» Supplied information:
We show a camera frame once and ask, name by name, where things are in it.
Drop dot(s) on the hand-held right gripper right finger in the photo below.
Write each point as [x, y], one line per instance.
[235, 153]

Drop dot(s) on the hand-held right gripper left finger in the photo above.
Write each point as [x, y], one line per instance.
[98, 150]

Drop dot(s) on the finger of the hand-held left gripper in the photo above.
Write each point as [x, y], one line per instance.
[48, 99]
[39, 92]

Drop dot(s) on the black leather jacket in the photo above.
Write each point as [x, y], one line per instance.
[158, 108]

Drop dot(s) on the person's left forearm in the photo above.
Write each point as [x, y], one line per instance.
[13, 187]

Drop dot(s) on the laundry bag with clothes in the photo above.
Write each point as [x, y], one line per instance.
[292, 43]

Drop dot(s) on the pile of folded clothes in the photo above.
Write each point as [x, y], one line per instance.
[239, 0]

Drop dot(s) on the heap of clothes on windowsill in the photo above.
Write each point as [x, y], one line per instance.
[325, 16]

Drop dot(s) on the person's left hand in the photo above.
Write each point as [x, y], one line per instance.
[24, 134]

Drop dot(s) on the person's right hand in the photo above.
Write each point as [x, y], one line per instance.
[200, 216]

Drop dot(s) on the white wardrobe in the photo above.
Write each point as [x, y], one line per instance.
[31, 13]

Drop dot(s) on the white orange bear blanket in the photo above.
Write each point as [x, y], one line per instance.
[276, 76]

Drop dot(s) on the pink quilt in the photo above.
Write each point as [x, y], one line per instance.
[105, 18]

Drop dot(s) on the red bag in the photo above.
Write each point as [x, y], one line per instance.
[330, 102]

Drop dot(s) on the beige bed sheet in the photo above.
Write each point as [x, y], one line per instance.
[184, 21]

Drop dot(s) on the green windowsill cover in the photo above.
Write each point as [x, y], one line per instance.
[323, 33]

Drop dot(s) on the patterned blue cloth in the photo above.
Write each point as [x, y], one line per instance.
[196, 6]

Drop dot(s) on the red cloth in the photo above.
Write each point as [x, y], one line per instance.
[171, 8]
--
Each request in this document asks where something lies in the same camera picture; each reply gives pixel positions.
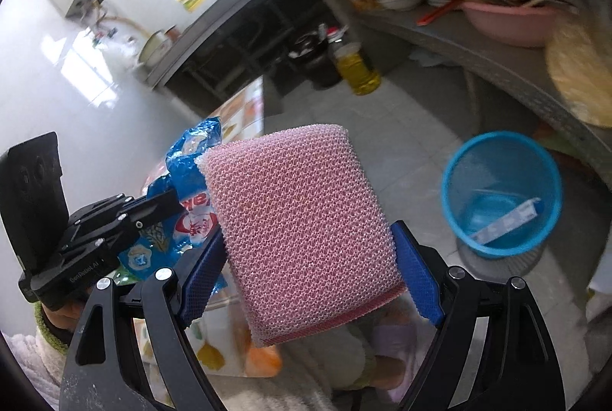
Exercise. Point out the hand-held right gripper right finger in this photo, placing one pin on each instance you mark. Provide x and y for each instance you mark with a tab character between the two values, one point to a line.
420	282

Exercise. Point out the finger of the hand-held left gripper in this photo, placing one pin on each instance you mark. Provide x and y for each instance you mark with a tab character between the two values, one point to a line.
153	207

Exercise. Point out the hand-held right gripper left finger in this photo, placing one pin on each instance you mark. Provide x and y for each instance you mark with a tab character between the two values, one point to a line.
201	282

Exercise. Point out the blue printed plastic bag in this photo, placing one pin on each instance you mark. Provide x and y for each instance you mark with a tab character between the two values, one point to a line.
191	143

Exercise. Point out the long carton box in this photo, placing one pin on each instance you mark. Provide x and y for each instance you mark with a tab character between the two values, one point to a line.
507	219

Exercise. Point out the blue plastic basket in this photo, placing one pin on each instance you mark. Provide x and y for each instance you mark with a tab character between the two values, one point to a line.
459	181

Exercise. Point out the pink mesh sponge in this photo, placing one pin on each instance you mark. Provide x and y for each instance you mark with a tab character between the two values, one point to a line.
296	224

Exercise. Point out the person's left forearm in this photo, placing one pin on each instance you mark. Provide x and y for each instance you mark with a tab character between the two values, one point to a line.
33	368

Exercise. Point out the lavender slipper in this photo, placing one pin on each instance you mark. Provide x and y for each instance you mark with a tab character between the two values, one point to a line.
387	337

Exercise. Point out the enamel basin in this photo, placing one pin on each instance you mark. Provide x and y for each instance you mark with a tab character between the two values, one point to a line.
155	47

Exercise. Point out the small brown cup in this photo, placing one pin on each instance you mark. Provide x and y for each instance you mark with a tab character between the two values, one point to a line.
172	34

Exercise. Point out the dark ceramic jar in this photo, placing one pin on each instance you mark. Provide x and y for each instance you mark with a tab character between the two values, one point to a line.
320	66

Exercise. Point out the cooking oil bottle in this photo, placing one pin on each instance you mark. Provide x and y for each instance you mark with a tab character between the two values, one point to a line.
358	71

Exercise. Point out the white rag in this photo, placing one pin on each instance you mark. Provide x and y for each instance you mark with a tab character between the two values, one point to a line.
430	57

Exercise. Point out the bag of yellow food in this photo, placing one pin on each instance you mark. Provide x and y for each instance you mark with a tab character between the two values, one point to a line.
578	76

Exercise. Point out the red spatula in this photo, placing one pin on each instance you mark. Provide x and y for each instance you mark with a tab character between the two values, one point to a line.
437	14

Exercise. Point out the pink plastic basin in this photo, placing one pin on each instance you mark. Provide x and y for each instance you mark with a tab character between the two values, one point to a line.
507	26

» What to work on:
From the data above, output only the lines between the line containing "We show a camera" and the line containing "Drop dot(s) on the hand-held right gripper left", inclusive, exactly as written.

» Solution to the exercise:
We show a camera frame once and ask, name by name, where things are in it.
Drop dot(s) on the hand-held right gripper right finger in the photo below.
Write each point as [x, y], one line per instance.
[235, 153]

Drop dot(s) on the hand-held right gripper left finger in the photo above.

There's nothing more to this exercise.